See how the ranking of each speaker did not matter (different colors) regardless of who was listening to it (X axis).  Green speaker for example was bad no matter who was evaluating it, in controlled tests that is.

If you want to see a more detailed explanation of that, I have done a video on it:

 

 

No matter what you believe or what side of the argument you are on, I am quite sure that if all involved stuck purely to facts and what is being discussed, the conversation would be more cordial. Unsubstantiated personal slights, unsubstantiated accusations, and generally nastiness that has nothing to do with audio are not going to resolve anything.

@1extreme 

I used to follow their rankings because I thought well maybe at least they would identify a component that is a disaster but no longer. Why, because a few months ago I started listening again to my MHDT Orchid Tube DAC which as you probably all know is an R2R ladder DAC and I was amazed at the quality of music it was producing over my delta sigma DAC’s, especially with acoustical music like traditional jazz which I mostly listen too. Out of curiosity I looked on the ASR site and Amir had ranked the MHDT Pagoda DAC, which is the same as the Orchid DAC but with XLR outputs as the WORST DAC THEY HAVE EVER MEASURED. They have the Pagoda DAC at the farthest right in the red scale with the lowest ranking. Never even bothered listening to it.

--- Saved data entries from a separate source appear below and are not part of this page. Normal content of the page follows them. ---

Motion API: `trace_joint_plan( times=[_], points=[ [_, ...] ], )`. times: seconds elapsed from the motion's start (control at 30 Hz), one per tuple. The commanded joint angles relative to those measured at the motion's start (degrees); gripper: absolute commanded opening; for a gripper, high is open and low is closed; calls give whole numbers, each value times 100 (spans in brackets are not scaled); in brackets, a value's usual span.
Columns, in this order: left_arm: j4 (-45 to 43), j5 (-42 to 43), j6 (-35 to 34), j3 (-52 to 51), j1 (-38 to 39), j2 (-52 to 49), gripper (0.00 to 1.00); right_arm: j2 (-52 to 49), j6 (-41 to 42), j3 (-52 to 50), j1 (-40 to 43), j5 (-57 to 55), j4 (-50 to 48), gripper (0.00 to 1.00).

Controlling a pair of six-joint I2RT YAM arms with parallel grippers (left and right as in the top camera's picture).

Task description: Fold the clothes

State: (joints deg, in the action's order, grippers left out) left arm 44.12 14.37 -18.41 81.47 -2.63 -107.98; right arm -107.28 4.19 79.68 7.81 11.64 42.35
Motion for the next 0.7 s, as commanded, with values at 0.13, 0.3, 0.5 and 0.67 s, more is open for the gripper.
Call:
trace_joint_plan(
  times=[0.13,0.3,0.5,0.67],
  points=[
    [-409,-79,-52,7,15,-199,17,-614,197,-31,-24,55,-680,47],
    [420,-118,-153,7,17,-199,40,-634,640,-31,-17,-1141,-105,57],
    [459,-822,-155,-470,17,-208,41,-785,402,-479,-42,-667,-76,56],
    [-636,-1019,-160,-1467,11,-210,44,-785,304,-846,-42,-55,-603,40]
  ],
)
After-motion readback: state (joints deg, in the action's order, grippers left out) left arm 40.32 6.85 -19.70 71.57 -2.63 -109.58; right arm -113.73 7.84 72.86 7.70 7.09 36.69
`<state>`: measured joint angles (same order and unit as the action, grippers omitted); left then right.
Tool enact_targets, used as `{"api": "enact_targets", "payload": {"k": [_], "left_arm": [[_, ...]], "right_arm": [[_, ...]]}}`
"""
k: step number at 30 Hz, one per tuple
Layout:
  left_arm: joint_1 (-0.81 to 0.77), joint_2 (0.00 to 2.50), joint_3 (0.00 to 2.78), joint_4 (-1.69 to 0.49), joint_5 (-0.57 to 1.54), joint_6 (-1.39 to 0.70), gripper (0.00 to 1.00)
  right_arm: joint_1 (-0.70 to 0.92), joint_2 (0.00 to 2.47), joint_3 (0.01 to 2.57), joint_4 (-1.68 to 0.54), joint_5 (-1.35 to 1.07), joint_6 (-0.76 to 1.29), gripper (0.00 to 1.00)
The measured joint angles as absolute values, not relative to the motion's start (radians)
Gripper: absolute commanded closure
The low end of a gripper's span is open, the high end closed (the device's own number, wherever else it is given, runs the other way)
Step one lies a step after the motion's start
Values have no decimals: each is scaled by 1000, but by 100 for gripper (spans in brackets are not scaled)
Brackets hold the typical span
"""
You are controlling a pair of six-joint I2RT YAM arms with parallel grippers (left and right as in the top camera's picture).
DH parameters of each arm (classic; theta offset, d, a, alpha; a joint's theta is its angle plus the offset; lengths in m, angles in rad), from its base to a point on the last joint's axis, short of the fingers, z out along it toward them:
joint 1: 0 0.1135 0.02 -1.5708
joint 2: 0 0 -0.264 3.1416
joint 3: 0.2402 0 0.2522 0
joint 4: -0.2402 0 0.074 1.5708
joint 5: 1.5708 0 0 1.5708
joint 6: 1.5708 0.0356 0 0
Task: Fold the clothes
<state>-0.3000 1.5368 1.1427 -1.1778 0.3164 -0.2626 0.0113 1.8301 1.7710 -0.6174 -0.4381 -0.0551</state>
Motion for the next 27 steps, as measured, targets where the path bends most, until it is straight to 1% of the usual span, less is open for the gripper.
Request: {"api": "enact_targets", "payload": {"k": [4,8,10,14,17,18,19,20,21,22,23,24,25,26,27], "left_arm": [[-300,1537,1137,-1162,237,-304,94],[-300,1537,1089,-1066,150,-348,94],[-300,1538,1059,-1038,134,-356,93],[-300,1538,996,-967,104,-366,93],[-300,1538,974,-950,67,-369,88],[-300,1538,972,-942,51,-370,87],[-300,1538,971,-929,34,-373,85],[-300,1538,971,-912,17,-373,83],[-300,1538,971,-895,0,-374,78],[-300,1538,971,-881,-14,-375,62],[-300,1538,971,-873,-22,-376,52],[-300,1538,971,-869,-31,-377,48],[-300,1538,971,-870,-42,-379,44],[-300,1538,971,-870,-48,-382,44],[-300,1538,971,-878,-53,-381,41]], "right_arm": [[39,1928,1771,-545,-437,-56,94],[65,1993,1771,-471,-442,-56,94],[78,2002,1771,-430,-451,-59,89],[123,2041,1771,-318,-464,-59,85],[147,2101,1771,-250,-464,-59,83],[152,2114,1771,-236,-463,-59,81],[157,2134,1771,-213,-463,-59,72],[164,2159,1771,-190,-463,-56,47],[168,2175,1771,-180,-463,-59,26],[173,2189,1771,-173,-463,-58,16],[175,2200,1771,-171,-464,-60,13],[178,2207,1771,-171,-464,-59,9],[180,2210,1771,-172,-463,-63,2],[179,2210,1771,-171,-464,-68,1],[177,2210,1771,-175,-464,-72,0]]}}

Here is the problem you have with your argument: anyone with measurement gear can verify my findings.  No one can do that with your subjective claim.  Maybe you are right, but we don't know.  We don't know because you didn't follow any protocol to make sure you are only evaluating the sound of the device and nothing else.

We need to know for example that the knowledge of a DAC being R2R didn't influence your perception.  We need to know if  you match levels when evaluating audio gear. We need to know if you repeated your testing enough to arrive at reliable results.  We all know that in casual listening tests like yours, any and all perceptions can exist. I can listen to said R2R DAC and convince myself that it sounds like you say without said controls.  Indeed I routinely perceive differences that are not there.  We know they are not there because measurements show evidence of that, and blind controlled listening confirms the same.

This is what separates us and why ASR has Science in the middle of it.  Audio science with zero ambiguity says your evaluation of audio is faulty and without value.  When folks with those claims are tested formally, they cannot repeat their outcomes.  It is for this reason that claims like yours cannot be part of any paper for example submitted to Audio Engineering Society, ASA, etc.

As with other aspects of life, you can be a science denier and live your life happily.  Just don't put that opinion forward as an argument in mixed company.  And certainly don't use it in a thread aiming to create FUD against the other camp.